Dans d’autres pays, l’absence du chef de l’État à cause de la maladie mène à un épisode de vacance du pouvoir. C’est le cas en Algérie, pays tristement habitué à ce genre d’épisodes après l’interminable présidence d’Abdelaziz Bouteflika. Le président actuel, Abdelmadjid Tebboune, est hospitalisé en Allemagne à cause du Covid-19 depuis la fin du mois d’octobre. Il n’est réapparu que le 13 décembre dernier dans une courte vidéo publiée sur son compte Twitter dans laquelle il promet de rentrer bientôt en Algérie. Entre-temps, aucune information sur son état de santé n’avait été transmise, laissant planer le doute sur sa capacité ou non à exercer son rôle. La constitution algérienne, dans son article 102, prévoit la possibilité pour le Conseil Constitutionnel et les deux chambres du Parlement de nommer un président par intérim lorsque le chef du gouvernement en fonction se trouve « dans l’incapacité totale d’exercer ses fonctions ». Difficile de savoir quel était le véritable état de santé du président Tebboune mais le flou entretenu autour de son hospitalisation et la longueur de celle-ci donne l’impression d’une « incapacité ».

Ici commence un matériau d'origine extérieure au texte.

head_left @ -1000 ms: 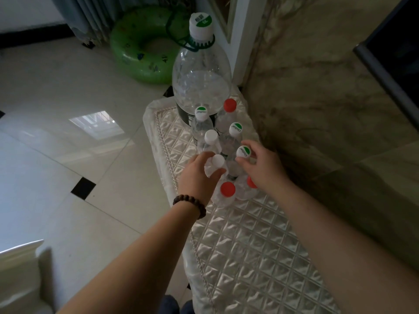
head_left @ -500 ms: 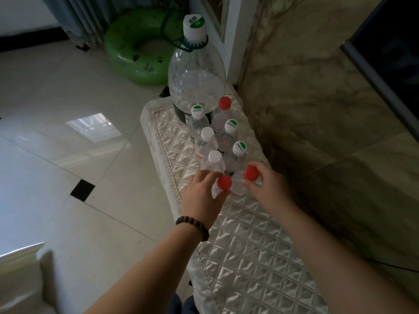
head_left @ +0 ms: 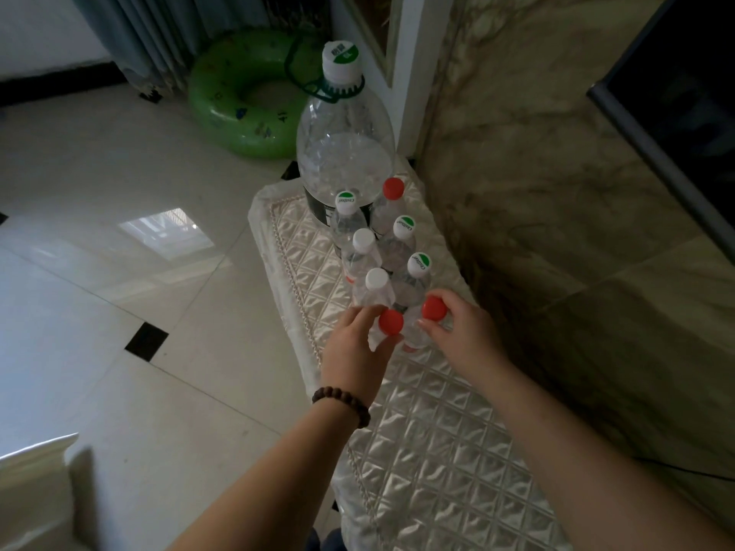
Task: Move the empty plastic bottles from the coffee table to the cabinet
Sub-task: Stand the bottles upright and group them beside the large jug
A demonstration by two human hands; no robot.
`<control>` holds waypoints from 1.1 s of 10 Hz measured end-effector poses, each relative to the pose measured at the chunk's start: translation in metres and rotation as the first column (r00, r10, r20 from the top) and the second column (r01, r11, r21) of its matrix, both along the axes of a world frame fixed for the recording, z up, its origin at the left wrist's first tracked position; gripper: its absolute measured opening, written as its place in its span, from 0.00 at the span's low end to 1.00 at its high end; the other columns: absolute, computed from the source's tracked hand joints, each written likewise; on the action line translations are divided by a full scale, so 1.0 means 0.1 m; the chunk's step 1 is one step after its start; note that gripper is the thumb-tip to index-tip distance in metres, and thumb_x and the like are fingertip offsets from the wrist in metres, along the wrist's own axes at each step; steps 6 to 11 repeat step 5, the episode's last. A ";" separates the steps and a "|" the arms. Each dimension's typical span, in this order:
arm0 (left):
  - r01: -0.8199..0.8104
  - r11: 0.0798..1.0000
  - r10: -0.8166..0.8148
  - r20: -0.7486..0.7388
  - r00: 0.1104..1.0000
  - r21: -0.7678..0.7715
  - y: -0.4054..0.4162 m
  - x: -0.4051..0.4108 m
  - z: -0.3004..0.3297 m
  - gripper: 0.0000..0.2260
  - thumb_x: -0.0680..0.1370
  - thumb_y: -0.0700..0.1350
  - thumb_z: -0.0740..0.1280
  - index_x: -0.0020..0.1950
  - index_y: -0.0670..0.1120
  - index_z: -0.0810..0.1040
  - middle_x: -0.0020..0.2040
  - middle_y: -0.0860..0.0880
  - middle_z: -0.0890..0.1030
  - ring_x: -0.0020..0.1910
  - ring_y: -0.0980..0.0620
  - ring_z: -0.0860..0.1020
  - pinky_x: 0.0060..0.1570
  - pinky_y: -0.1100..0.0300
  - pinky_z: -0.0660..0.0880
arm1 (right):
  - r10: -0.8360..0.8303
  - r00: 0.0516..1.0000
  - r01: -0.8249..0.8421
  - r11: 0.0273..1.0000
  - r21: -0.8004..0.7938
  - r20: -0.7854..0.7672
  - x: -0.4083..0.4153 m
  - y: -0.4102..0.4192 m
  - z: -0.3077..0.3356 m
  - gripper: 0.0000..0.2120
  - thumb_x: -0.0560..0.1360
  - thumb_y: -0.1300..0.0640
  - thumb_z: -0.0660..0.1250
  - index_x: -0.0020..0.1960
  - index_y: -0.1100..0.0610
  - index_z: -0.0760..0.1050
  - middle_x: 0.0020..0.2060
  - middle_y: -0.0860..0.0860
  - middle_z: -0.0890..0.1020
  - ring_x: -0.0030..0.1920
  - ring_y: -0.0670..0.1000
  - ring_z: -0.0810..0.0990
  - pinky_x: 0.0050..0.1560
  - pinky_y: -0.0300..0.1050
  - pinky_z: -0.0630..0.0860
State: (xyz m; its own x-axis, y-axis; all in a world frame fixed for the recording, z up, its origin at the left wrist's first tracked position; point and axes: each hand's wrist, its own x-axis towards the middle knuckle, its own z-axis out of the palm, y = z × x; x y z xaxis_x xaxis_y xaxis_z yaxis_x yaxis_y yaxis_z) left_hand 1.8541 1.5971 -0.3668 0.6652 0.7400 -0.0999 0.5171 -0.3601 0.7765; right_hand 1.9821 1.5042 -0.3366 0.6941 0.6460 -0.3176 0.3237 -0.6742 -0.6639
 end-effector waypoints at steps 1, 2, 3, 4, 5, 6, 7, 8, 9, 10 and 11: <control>-0.008 1.000 0.008 0.012 1.000 0.004 -0.04 0.00 -0.02 0.14 0.72 0.48 0.72 0.57 0.52 0.78 0.52 0.54 0.77 0.50 0.55 0.75 0.50 0.62 0.72 | -0.022 1.000 0.021 1.000 -0.006 -0.001 -0.01 0.00 0.00 0.15 0.74 0.55 0.69 0.60 0.52 0.73 0.49 0.48 0.78 0.50 0.46 0.74 0.48 0.39 0.68; 0.000 1.000 0.000 0.001 1.000 0.017 -0.05 0.01 -0.02 0.15 0.73 0.48 0.72 0.58 0.52 0.77 0.53 0.54 0.77 0.51 0.54 0.76 0.50 0.63 0.71 | -0.030 1.000 0.030 0.999 -0.011 -0.003 -0.01 0.00 -0.02 0.15 0.75 0.54 0.68 0.61 0.52 0.73 0.51 0.49 0.79 0.52 0.49 0.76 0.48 0.39 0.68; 0.019 1.000 -0.019 -0.048 0.999 0.016 -0.05 0.00 -0.01 0.21 0.73 0.51 0.71 0.64 0.52 0.73 0.59 0.54 0.76 0.56 0.53 0.75 0.54 0.62 0.71 | -0.027 1.000 0.027 0.999 -0.031 -0.004 -0.01 0.00 -0.02 0.21 0.74 0.53 0.69 0.66 0.51 0.70 0.58 0.51 0.79 0.59 0.51 0.76 0.53 0.40 0.69; 0.037 0.999 -0.036 -0.079 0.996 0.010 -0.02 -0.05 -0.01 0.28 0.71 0.56 0.71 0.69 0.52 0.68 0.65 0.52 0.73 0.62 0.52 0.71 0.60 0.58 0.71 | -0.024 1.000 0.024 0.999 -0.026 -0.006 -0.01 -0.01 -0.03 0.27 0.74 0.52 0.69 0.71 0.51 0.66 0.64 0.52 0.76 0.65 0.52 0.73 0.60 0.43 0.70; 0.022 0.995 -0.012 -0.098 0.995 0.099 0.02 -0.10 0.04 0.28 0.73 0.61 0.65 0.70 0.51 0.67 0.66 0.52 0.73 0.64 0.50 0.70 0.62 0.50 0.70 | -0.027 0.999 0.028 1.000 -0.011 0.017 -0.05 -0.02 0.03 0.28 0.75 0.50 0.68 0.72 0.51 0.64 0.67 0.51 0.73 0.67 0.52 0.71 0.62 0.45 0.70; 0.022 0.995 -0.012 -0.098 0.995 0.099 0.02 -0.10 0.04 0.28 0.73 0.61 0.65 0.70 0.51 0.67 0.66 0.52 0.73 0.64 0.50 0.70 0.62 0.50 0.70 | -0.027 0.999 0.028 1.000 -0.011 0.017 -0.05 -0.02 0.03 0.28 0.75 0.50 0.68 0.72 0.51 0.64 0.67 0.51 0.73 0.67 0.52 0.71 0.62 0.45 0.70; 0.022 0.995 -0.012 -0.098 0.995 0.099 0.02 -0.10 0.04 0.28 0.73 0.61 0.65 0.70 0.51 0.67 0.66 0.52 0.73 0.64 0.50 0.70 0.62 0.50 0.70 | -0.027 0.999 0.028 1.000 -0.011 0.017 -0.05 -0.02 0.03 0.28 0.75 0.50 0.68 0.72 0.51 0.64 0.67 0.51 0.73 0.67 0.52 0.71 0.62 0.45 0.70; 0.022 0.995 -0.012 -0.098 0.995 0.099 0.02 -0.10 0.04 0.28 0.73 0.61 0.65 0.70 0.51 0.67 0.66 0.52 0.73 0.64 0.50 0.70 0.62 0.50 0.70 | -0.027 0.999 0.028 1.000 -0.011 0.017 -0.05 -0.02 0.03 0.28 0.75 0.50 0.68 0.72 0.51 0.64 0.67 0.51 0.73 0.67 0.52 0.71 0.62 0.45 0.70; 0.022 0.995 -0.012 -0.098 0.995 0.099 0.02 -0.10 0.04 0.28 0.73 0.61 0.65 0.70 0.51 0.67 0.66 0.52 0.73 0.64 0.50 0.70 0.62 0.50 0.70 | -0.027 0.999 0.028 1.000 -0.011 0.017 -0.05 -0.02 0.03 0.28 0.75 0.50 0.68 0.72 0.51 0.64 0.67 0.51 0.73 0.67 0.52 0.71 0.62 0.45 0.70; 0.022 0.995 -0.012 -0.098 0.995 0.099 0.02 -0.10 0.04 0.28 0.73 0.61 0.65 0.70 0.51 0.67 0.66 0.52 0.73 0.64 0.50 0.70 0.62 0.50 0.70 | -0.027 0.999 0.028 1.000 -0.011 0.017 -0.05 -0.02 0.03 0.28 0.75 0.50 0.68 0.72 0.51 0.64 0.67 0.51 0.73 0.67 0.52 0.71 0.62 0.45 0.70; 0.022 0.995 -0.012 -0.098 0.995 0.099 0.02 -0.10 0.04 0.28 0.73 0.61 0.65 0.70 0.51 0.67 0.66 0.52 0.73 0.64 0.50 0.70 0.62 0.50 0.70 | -0.027 0.999 0.028 1.000 -0.011 0.017 -0.05 -0.02 0.03 0.28 0.75 0.50 0.68 0.72 0.51 0.64 0.67 0.51 0.73 0.67 0.52 0.71 0.62 0.45 0.70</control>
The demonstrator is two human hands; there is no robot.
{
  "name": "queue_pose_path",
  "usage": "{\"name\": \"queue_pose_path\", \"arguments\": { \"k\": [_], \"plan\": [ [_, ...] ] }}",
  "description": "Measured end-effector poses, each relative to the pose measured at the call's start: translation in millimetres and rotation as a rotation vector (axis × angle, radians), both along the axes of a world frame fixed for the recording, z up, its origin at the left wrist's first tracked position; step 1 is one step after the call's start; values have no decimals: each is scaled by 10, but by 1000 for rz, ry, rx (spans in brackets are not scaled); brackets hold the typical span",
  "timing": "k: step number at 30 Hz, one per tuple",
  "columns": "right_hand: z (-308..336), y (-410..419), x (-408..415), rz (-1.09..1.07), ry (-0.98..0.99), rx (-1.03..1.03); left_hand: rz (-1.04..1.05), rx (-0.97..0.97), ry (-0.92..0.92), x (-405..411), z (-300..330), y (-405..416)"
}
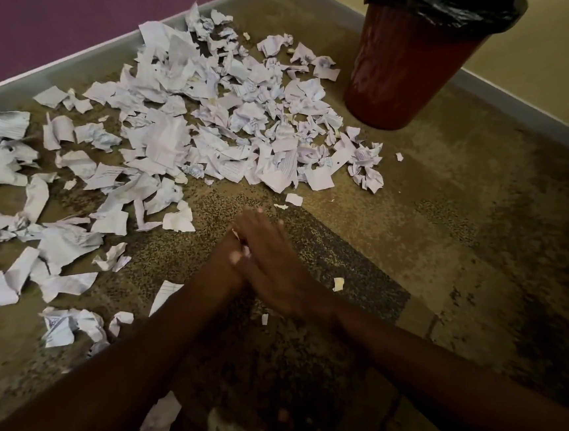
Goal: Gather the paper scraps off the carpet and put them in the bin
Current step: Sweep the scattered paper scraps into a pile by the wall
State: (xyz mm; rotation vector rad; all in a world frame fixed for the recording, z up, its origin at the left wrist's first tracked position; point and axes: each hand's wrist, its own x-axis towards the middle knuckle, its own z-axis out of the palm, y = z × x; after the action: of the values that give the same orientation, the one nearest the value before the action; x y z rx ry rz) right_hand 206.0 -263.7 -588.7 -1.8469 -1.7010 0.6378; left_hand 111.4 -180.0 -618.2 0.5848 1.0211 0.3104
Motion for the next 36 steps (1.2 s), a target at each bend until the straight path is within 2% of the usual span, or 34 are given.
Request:
{"name": "queue_pose_path", "arguments": {
  "k": [1, 2, 3, 5, 8, 10, 12, 13, 17, 19, 21, 29, 33, 35, 36],
  "plan": [
    [3, -1, 80, -88, 59, 56, 13, 35, -42, 30, 7, 36],
    [-33, -5, 199, -185, 108, 102, 68, 97, 14, 71, -1, 50],
    [-92, -20, 345, -263, 113, 121, 157, 38, 115, 131, 29, 103],
    [-212, -92, 694, -329, -25, 17, 219, -45, 132, 116, -41, 185],
    [-357, -304, 1211, -196, -268, -396, 12, 201, 289, -14, 49, 183],
    [-448, -458, 1419, -53, -347, -591, -202, 580, 427, -96, 9, 165],
    [-516, -574, 1484, 49, -322, -630, -415, 950, 455, -182, -79, 131],
    [-549, -612, 1493, 81, -287, -604, -489, 1043, 423, -224, -108, 98],
    [-544, -626, 1489, 120, -241, -478, -789, 1141, 352, -342, -265, -24],
    [-531, -609, 1477, 122, -229, -457, -949, 1201, 362, -395, -361, -94],
    [-535, -596, 1472, 134, -240, -472, -1023, 1232, 347, -441, -435, -153],
    [-567, -457, 1439, 141, -170, -424, -878, 1322, 319, -510, -543, -291],
    [-522, -148, 1350, -162, -9, -218, -818, 1361, 371, -462, -586, -355],
    [-579, 135, 1348, -279, -3, -176, -658, 1311, 373, -443, -556, -399],
    [-622, 290, 1350, -323, -44, -199, -515, 1305, 343, -432, -545, -423]
  ]
}}
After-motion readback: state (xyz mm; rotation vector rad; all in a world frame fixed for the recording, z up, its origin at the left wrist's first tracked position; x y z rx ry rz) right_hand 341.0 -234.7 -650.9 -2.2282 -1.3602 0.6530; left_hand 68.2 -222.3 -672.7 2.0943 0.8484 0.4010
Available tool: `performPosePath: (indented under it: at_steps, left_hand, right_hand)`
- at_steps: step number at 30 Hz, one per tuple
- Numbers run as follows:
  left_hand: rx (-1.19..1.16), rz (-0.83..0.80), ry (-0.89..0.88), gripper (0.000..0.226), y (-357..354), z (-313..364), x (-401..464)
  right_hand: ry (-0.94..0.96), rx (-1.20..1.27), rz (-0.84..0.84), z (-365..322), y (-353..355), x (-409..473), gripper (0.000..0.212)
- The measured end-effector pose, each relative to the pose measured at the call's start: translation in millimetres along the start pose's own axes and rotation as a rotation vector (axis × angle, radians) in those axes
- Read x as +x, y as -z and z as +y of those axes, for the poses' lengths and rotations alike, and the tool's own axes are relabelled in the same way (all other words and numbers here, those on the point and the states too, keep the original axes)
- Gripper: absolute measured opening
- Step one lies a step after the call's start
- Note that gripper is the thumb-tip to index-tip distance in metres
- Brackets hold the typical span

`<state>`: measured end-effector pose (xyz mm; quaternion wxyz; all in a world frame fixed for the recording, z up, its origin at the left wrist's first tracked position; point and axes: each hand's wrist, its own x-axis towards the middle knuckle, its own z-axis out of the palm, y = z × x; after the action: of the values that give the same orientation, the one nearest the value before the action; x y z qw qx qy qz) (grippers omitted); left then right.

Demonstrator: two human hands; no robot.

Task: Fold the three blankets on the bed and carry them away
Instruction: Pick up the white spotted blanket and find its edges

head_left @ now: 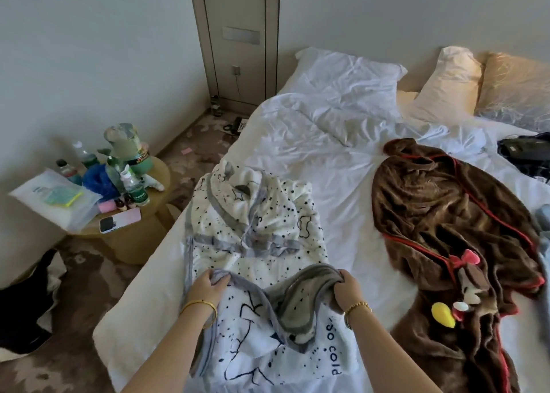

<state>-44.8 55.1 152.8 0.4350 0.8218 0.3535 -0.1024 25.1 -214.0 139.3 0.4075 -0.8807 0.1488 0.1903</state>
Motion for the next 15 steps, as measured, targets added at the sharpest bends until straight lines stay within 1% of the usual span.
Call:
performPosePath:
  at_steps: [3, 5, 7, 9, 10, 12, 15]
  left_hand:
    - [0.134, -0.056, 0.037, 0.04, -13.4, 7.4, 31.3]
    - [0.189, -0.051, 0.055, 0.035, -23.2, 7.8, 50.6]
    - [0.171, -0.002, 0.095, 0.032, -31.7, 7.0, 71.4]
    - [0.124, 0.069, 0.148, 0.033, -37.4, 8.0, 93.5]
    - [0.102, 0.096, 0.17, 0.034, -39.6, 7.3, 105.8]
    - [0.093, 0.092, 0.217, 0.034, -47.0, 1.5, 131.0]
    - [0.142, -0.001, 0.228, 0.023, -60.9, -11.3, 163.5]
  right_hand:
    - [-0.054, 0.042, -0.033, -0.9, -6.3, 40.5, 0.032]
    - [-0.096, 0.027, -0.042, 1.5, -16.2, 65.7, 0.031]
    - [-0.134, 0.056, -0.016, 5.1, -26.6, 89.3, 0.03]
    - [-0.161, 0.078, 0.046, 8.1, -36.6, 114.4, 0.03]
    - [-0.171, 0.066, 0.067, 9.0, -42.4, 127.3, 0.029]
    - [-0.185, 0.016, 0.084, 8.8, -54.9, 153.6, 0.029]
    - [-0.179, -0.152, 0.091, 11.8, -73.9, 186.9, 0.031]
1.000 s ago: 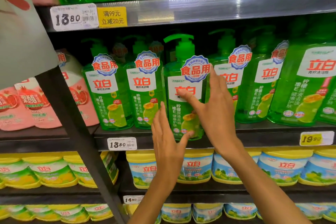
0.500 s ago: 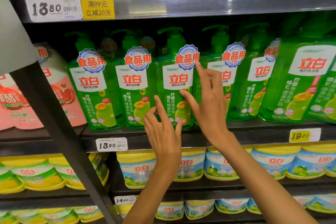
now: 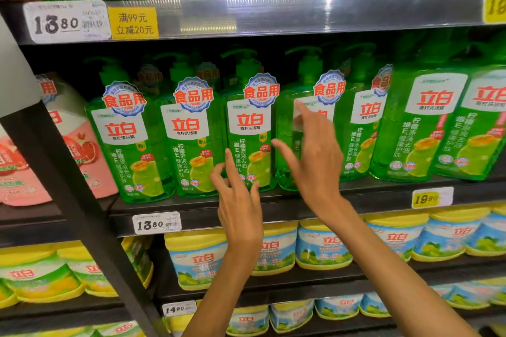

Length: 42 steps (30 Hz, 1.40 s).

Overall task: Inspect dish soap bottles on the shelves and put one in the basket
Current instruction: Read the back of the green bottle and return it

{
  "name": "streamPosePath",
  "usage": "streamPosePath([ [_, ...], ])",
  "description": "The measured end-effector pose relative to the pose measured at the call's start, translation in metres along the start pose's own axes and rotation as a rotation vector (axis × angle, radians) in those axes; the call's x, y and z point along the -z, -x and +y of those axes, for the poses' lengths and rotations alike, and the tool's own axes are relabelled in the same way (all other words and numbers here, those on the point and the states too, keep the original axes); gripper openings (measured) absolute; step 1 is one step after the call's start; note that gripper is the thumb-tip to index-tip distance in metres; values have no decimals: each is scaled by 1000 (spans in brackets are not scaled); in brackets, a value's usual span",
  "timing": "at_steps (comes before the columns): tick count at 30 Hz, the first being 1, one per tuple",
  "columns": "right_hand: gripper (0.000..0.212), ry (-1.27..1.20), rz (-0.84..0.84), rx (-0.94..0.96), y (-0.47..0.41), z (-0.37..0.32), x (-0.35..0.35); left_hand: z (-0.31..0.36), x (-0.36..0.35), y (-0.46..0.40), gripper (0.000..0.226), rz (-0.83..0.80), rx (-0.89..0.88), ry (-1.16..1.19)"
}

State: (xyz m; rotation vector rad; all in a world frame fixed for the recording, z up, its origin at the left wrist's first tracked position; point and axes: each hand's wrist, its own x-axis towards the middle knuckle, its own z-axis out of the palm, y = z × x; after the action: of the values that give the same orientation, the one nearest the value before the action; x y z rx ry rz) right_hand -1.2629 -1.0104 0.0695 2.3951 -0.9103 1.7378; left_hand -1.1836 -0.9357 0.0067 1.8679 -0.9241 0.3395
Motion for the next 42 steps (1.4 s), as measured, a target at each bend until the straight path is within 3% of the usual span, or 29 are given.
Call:
streamPosePath([
  [2,63,-39,157,-72,-11,15,16,6,1,5,64,19,-37,72],
  [4,78,-42,197,-137,-29,32,30,17,0,10,56,24,-140,120],
  [8,118,222,-95,-73,-66,50,36,39,-14,9,60,-74,-282,147],
  [11,120,290,-269,-26,-75,53,25,52,-23,12,73,-210,-212,294],
  [15,117,178,-264,-64,-75,55,25,59,-29,21,72,-183,-108,494],
  [18,110,13,-230,-58,-64,52,33,55,-28,22,73,-193,-58,563],
  [22,110,-491,-207,-73,-39,54,43,44,-23,16,75,-165,-86,582],
  [24,103,-698,-232,-191,-26,56,49,38,-21,15,73,-199,-84,572],
  [27,82,-809,-249,-362,-12,50,57,33,-18,15,71,-270,-84,570],
  [32,53,-968,-100,-450,-1,44,60,35,-13,19,73,-315,-85,604],
  [36,88,-1253,-64,-577,7,40,79,38,-2,30,84,-399,-37,735],
  [42,99,-1244,-402,-667,-8,45,110,72,4,63,37,-217,117,871],
])
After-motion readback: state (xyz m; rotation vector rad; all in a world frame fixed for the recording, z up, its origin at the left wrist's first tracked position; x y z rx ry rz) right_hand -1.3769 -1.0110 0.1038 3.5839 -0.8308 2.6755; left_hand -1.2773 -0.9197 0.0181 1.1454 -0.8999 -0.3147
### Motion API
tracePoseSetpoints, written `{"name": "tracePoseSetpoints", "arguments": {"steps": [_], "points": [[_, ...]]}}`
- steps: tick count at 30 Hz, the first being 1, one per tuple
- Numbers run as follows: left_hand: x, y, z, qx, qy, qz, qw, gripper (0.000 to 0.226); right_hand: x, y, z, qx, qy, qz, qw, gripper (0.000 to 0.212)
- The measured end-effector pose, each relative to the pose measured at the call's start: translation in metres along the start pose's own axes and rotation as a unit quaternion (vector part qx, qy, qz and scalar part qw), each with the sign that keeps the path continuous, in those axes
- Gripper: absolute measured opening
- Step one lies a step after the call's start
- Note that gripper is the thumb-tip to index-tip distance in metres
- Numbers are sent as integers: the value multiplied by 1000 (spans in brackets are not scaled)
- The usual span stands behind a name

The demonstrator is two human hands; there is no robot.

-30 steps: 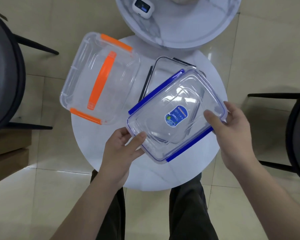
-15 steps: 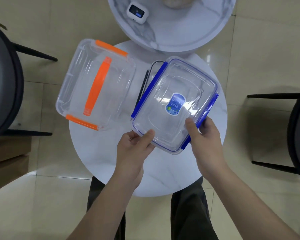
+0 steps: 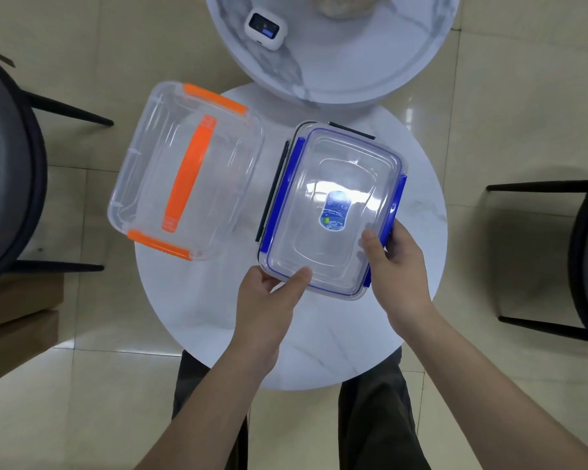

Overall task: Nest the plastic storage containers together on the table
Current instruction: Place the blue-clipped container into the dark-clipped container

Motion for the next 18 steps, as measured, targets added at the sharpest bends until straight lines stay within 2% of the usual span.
{"name": "tracePoseSetpoints", "arguments": {"steps": [6, 9, 12, 16, 18], "points": [[-1, -3, -2, 37, 26, -34, 998, 40, 3, 0, -5, -25, 3, -1, 1000, 34], [0, -8, -10, 45, 95, -68, 992, 41, 3, -1, -6, -45, 12, 0, 999, 33], [7, -13, -21, 81, 143, -57, 985, 53, 3, -1, -6, -58, 16, 0, 998, 29], [16, -12, -33, 159, 200, -32, 966, 29, 4, 1, -7, -61, 20, -2, 998, 21], [17, -11, -40, 179, 218, -26, 959, 27, 5, 1, -6, -62, 19, -8, 998, 18]]}}
Point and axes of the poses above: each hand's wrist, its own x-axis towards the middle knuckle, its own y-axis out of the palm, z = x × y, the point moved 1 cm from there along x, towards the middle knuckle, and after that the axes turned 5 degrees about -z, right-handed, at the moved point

Enfin, la contamination du chef de l’État par le Covid-19 amène parfois au drame. C’est ce qu’il s’est passé le 13 décembre dernier lorsqu’Ambrose Dlamini, Premier ministre d’Eswatani (anciennement Swaziland), petit royaume d’Afrique australe coincé entre l’Afrique du Sud et le Mozambique, est décédé presque un mois après avoir été testé positif. C’est le vice-Premier ministre Themba Masuku qui assure sa succession pour une période de trois mois. Selon les journaux de la région, la famille royale, qui possède la quasi-totalité des pouvoirs et nomme les responsables politiques, est entrée dans une guerre de clan pour décider de la nomination du successeur d’Ambrose Dlamini.

En France, c’est le président du Sénat Gérard Larcher qui prendrait le pouvoir si Emmanuel Macron ne se trouvait plus en capacité de l’exercer. Nous espérons évidemment que nous n’en arriveront pas à ce stade et lui souhaitons un rétablissement rapide.